**Problem requirements:**
Where a picture shows up in the listing below, omit it and output the rest exactly.

# # #

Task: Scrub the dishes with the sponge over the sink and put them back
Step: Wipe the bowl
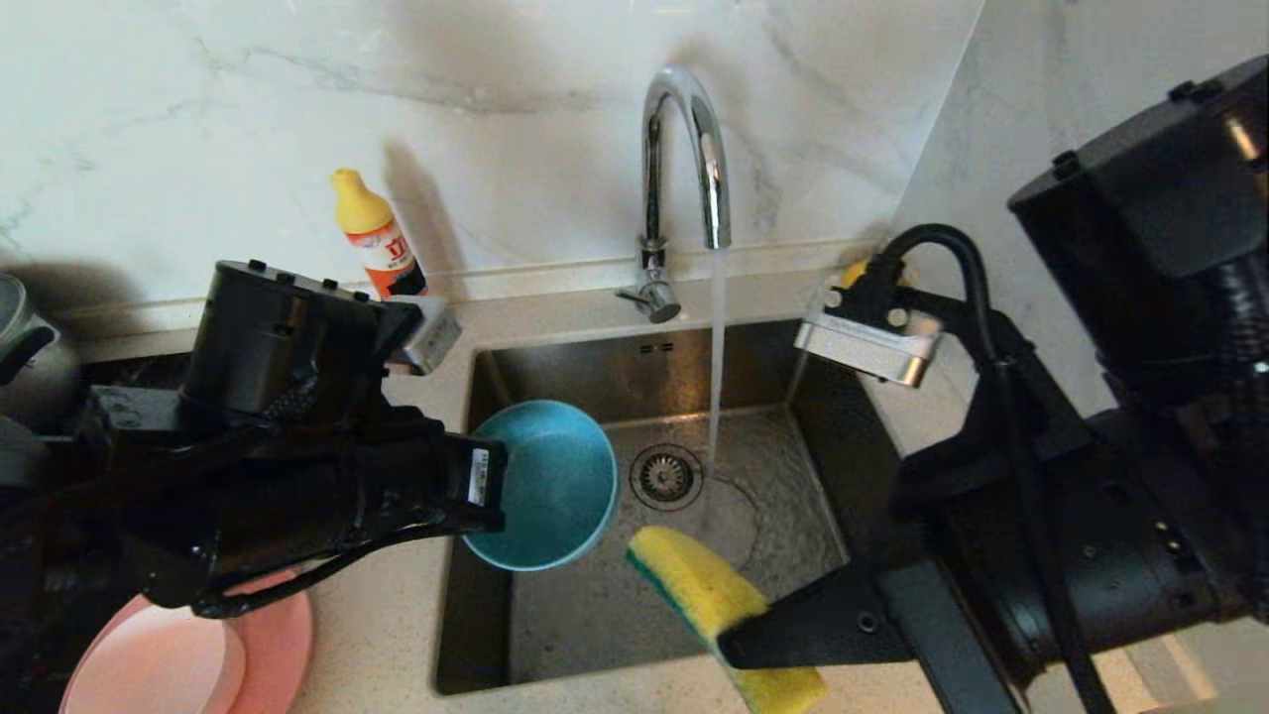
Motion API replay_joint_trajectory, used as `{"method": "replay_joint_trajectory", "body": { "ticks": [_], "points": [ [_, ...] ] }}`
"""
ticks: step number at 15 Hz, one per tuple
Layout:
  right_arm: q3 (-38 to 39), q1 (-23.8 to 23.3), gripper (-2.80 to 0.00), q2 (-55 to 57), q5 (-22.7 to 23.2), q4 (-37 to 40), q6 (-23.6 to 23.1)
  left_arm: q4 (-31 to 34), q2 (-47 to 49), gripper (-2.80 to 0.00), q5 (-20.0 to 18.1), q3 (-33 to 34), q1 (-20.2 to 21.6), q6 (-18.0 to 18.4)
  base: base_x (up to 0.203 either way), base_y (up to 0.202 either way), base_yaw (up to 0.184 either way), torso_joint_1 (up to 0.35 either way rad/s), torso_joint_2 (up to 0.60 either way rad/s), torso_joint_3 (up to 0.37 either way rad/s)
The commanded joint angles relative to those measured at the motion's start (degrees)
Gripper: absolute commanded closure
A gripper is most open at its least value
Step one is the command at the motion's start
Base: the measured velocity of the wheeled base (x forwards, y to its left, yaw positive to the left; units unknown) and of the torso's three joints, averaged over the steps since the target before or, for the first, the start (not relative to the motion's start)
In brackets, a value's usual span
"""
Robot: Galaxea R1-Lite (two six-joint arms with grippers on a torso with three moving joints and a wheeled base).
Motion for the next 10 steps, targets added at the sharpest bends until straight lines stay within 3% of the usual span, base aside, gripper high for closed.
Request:
{"method": "replay_joint_trajectory", "body": {
  "ticks": [1, 6, 10],
  "points": [
    [-2.8, 0.1, 0.0, 5.2, 0.3, 0.1, 2.3, -4.3, 1.8, 0.0, 3.6, 0.8, -2.4, 0.1, 0.0, 0.0, 0.0, 0.0, 0.0, 0.0],
    [-9.0, 0.1, 0.0, 12.2, 0.3, 0.4, 6.6, -5.9, 1.2, 0.0, 8.8, 3.9, -6.4, 0.7, 0.0, 0.0, 0.0, 0.0, 0.0, 0.0],
    [-10.7, -0.5, 0.0, 15.4, 0.1, 0.1, 8.7, -13.7, 1.3, 0.0, 10.4, 8.1, -7.2, 2.1, 0.0, 0.0, 0.0, 0.0, 0.0, 0.0]
  ]
}}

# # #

**Solution for this task:**
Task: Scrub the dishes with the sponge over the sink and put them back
Step: Wipe the bowl
Motion API replay_joint_trajectory, used as `{"method": "replay_joint_trajectory", "body": { "ticks": [_], "points": [ [_, ...] ] }}`
"""
ticks: step number at 15 Hz, one per tuple
Layout:
  right_arm: q3 (-38 to 39), q1 (-23.8 to 23.3), gripper (-2.80 to 0.00), q2 (-55 to 57), q5 (-22.7 to 23.2), q4 (-37 to 40), q6 (-23.6 to 23.1)
  left_arm: q4 (-31 to 34), q2 (-47 to 49), gripper (-2.80 to 0.00), q5 (-20.0 to 18.1), q3 (-33 to 34), q1 (-20.2 to 21.6), q6 (-18.0 to 18.4)
  base: base_x (up to 0.203 either way), base_y (up to 0.202 either way), base_yaw (up to 0.184 either way), torso_joint_1 (up to 0.35 either way rad/s), torso_joint_2 (up to 0.60 either way rad/s), torso_joint_3 (up to 0.37 either way rad/s)
The commanded joint angles relative to those measured at the motion's start (degrees)
Gripper: absolute commanded closure
A gripper is most open at its least value
Step one is the command at the motion's start
Base: the measured velocity of the wheeled base (x forwards, y to its left, yaw positive to the left; units unknown) and of the torso's three joints, averaged over the steps since the target before or, for the first, the start (not relative to the motion's start)
In brackets, a value's usual span
"""
Robot: Galaxea R1-Lite (two six-joint arms with grippers on a torso with three moving joints and a wheeled base).
Motion for the next 10 steps, targets added at the sharpest bends until straight lines stay within 3% of the usual span, base aside, gripper high for closed.
Request:
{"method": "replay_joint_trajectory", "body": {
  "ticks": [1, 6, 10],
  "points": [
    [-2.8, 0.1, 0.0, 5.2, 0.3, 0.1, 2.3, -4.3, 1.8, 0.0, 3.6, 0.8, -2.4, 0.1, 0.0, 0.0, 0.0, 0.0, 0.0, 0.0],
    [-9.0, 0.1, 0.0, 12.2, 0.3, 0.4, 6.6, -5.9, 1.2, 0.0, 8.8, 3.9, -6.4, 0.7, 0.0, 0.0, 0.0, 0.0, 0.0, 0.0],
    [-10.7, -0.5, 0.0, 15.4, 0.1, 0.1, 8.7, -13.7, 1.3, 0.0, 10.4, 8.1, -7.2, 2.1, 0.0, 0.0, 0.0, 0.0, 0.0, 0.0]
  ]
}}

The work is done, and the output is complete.